- _Work task_: Set down, please, exactly the lines below that run from the line with "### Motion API" to the line with "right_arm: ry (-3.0", both lines included.

********************

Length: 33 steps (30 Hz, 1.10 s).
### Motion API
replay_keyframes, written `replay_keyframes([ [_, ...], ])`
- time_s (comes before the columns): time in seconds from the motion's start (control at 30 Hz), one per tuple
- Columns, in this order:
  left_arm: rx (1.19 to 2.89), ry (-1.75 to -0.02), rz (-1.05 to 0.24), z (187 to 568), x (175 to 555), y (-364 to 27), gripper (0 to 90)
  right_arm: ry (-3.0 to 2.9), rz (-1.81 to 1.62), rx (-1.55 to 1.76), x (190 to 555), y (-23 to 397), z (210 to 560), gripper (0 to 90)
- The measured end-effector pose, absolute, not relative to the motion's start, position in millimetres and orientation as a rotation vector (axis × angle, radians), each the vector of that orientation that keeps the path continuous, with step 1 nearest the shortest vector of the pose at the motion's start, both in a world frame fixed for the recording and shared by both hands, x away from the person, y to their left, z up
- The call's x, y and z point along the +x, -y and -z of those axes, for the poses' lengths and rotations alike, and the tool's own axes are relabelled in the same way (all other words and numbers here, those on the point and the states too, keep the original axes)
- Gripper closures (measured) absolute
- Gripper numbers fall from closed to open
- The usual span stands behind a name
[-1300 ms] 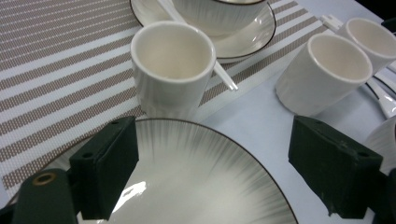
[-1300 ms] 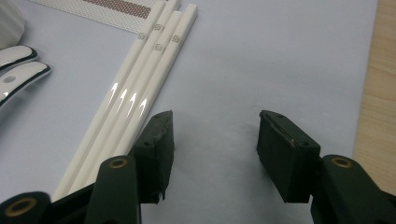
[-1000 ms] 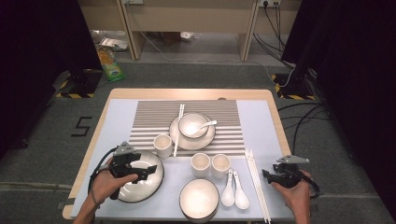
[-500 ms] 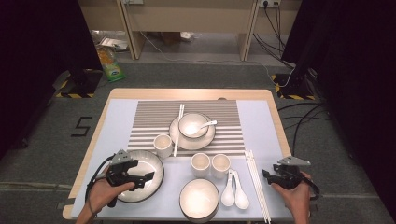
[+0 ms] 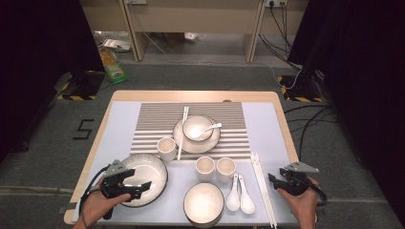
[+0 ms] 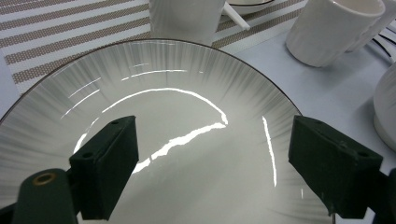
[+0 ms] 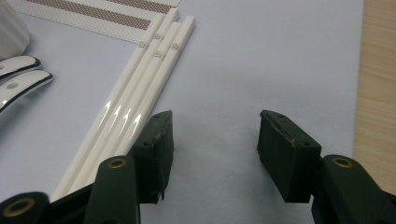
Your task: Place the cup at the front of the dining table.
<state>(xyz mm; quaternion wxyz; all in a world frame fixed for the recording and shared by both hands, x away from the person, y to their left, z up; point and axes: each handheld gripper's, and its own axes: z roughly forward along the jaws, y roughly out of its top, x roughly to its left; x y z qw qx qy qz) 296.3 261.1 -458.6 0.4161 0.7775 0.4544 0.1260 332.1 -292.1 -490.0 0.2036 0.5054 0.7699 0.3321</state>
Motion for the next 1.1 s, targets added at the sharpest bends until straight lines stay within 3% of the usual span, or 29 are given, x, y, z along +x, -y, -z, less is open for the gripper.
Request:
replay_keyframes([
  [1.1,2.010,-1.144,-0.334,464.7,282.6,-268.0,14.9,-2.114,-0.954,1.383,328.6,292.2,493.9,44.7],
])
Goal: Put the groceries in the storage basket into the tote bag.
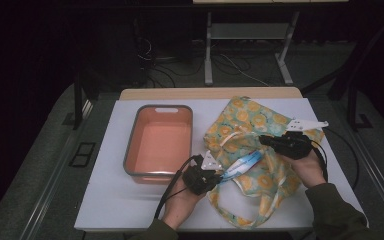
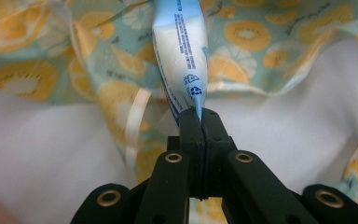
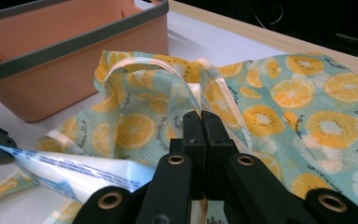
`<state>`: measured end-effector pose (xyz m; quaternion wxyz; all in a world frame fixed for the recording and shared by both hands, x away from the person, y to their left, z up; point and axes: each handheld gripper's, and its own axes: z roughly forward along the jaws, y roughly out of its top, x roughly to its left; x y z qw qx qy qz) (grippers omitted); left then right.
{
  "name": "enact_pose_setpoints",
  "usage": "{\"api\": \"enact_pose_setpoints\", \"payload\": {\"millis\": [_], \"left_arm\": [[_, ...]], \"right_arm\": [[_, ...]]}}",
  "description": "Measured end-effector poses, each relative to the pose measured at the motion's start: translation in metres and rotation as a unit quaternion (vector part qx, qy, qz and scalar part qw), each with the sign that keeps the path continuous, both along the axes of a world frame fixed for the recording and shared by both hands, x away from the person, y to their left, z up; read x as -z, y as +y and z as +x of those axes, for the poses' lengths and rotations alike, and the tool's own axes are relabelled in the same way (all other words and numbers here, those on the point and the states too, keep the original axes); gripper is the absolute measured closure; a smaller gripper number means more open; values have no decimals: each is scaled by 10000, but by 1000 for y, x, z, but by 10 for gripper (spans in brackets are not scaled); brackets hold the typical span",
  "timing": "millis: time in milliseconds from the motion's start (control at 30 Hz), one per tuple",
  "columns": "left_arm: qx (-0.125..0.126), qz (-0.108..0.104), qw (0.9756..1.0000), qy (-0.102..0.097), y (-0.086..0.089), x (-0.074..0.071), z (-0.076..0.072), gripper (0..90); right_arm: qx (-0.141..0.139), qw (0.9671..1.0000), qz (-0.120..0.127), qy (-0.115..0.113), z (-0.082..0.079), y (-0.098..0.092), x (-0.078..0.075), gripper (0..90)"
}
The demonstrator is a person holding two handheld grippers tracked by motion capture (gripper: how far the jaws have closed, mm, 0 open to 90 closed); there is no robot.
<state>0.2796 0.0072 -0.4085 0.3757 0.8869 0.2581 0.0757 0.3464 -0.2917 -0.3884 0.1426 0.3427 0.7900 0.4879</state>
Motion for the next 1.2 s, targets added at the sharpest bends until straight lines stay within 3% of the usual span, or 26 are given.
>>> {"api": "enact_pose_setpoints", "payload": {"millis": [333,733,1000,1100,1200], "left_arm": [[-33,-87,10000,-25,-30,0,21,892],[-182,-146,9997,-3,-65,-1,57,892],[-258,-202,9995,7,-84,5,76,891],[-267,-134,9995,32,-93,10,81,890],[-335,-214,9992,85,-103,13,87,888]], "right_arm": [[-12,10000,61,-20,0,-1,-1,896],[-19,10000,83,-35,0,-2,-2,896],[-22,9999,107,-46,-1,-4,-4,896],[-25,9999,120,-61,-2,-4,-5,896],[-18,9999,141,-57,-3,-6,-5,896]]}}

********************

- _Task answer_:
### Motion API
replay_keyframes, written `replay_keyframes([ [_, ...], ])`
- time_s (comes before the columns): time in seconds from the motion's start (control at 30 Hz), one per tuple
- Columns, in this order:
  left_arm: rx (1.19 to 2.89), ry (-1.75 to -0.02), rz (-1.05 to 0.24), z (187 to 568), x (175 to 555), y (-364 to 27), gripper (0 to 90)
  right_arm: ry (-3.0 to 2.9), rz (-1.81 to 1.62), rx (-1.55 to 1.76), x (190 to 555), y (-23 to 397), z (210 to 560), gripper (0 to 90)

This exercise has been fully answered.